Well, shit. CircleCI was breached. Or was it only “accessed”? They haven’t confirmed a breach yet, but I’m sure we’ll all know once they know, I’m confident of that at least.

So how was your Thursday? Mine was wracked with cortisol and forgetting to eat breakfast, so that was fun. Also realising some of the dev things you just leave around by accident, that probably didn’t mean much at the time, turn out to be a meaningful stepping stone that continues the rabbit hole an attacker could possibly take, increasing the amount of data they could steal and systems they could breach.

Since I haven’t been dealing with these kinds of incidents very often in the past (not a Security Engineer, it’s not my day-to-day) my body isn’t trained well to stay calm and know what to tackle first, y’know like order of priority, imagining if someone is actively attacking us right in that moment. And then inevitably you hit a stumbling block or bug that stops you proceeding at the speed you want to and your anxiety is constantly saying you need to go quicker!

And you don’t want to blame, but like, are we all going to have to build and host our own individual build systems so we don’t have to store secrets in these consumer tools? I’m not trying to be alarming

, I’m just saying my fear and anxiety lessens my natural trust.

Because there’s cost somewhere. Either you pay in dev hours and infrastructure to build and run your own (which makes sense at massive scale), or you pay for a service plus the potential dev hours and anxiety when a breach inevitably happens sometime in the future.

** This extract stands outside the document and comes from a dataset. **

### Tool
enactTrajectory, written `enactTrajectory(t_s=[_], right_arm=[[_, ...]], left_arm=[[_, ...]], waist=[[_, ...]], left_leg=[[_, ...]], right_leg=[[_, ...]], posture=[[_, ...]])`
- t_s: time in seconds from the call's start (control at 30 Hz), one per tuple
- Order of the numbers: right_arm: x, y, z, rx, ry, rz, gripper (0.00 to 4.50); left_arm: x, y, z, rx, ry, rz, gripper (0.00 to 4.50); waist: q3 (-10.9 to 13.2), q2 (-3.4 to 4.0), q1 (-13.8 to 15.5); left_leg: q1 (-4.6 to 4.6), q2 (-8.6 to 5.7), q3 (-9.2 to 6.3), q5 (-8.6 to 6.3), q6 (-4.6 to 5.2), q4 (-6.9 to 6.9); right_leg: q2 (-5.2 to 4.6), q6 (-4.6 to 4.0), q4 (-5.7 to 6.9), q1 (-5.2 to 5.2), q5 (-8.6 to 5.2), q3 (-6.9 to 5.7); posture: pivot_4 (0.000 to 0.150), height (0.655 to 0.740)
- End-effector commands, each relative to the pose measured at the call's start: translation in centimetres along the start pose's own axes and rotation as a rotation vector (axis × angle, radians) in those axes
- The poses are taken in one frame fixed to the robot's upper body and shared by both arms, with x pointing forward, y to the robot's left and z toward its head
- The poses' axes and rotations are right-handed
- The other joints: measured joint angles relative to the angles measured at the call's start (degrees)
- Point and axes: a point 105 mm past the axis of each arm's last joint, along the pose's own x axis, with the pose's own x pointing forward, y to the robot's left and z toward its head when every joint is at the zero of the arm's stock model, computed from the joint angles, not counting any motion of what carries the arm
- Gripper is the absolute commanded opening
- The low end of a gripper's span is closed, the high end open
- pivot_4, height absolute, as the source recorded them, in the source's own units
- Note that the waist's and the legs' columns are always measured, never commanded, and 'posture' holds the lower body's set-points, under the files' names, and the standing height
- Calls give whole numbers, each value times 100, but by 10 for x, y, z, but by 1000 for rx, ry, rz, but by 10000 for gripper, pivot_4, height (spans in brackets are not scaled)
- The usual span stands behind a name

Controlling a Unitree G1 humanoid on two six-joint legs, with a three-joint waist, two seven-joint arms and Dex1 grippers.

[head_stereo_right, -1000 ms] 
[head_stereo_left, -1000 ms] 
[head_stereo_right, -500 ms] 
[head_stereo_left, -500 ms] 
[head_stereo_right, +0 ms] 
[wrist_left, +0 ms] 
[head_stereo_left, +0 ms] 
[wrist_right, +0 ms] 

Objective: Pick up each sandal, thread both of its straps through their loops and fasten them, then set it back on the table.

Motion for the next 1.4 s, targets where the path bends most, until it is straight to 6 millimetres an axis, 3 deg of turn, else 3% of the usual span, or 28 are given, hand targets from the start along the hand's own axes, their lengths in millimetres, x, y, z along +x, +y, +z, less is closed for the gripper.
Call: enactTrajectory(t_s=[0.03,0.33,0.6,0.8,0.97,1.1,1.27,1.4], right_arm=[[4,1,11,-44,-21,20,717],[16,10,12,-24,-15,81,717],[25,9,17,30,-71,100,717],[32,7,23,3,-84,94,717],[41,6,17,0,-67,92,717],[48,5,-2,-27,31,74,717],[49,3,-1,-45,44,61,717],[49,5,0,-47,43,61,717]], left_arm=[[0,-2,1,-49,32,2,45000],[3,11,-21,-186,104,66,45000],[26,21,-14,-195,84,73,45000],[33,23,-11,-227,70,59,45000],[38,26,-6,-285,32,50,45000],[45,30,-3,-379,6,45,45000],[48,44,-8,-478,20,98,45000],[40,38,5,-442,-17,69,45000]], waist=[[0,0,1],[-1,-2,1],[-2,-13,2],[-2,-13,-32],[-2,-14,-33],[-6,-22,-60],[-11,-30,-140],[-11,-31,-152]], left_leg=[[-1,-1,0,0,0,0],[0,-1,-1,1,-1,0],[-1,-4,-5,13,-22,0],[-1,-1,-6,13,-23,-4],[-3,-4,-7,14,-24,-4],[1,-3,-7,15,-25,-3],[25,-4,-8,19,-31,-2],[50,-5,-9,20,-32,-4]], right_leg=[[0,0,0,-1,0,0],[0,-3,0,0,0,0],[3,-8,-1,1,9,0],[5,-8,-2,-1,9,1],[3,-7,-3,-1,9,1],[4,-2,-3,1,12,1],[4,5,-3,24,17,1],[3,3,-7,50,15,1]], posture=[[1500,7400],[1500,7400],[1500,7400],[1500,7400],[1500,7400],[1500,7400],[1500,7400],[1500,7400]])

For me, this first week back after a lonely Christmas break - did I rejuvenate enough, or at all? - has been marred by this. My mental health has been affected. And I want to solve my “I feel shit” by working, fixing, securing. But it’s the weekend, so I should be relaxing.

But also I cannot stop thinking about it, and fearing that time not spent fixing and securing is time allowing it to be made worse.

Back to watching Emily in Paris then, I guess. 🤷‍♂️🇫🇷


P.S. my anxiety tells me this blog may be read in a certain way! So to clarify and reiterate: blameless culture is good and right, and the effect of CircleCI’s breach only goes as far as the extent of access of each secret. So it’s as much an issue of personal security hygiene.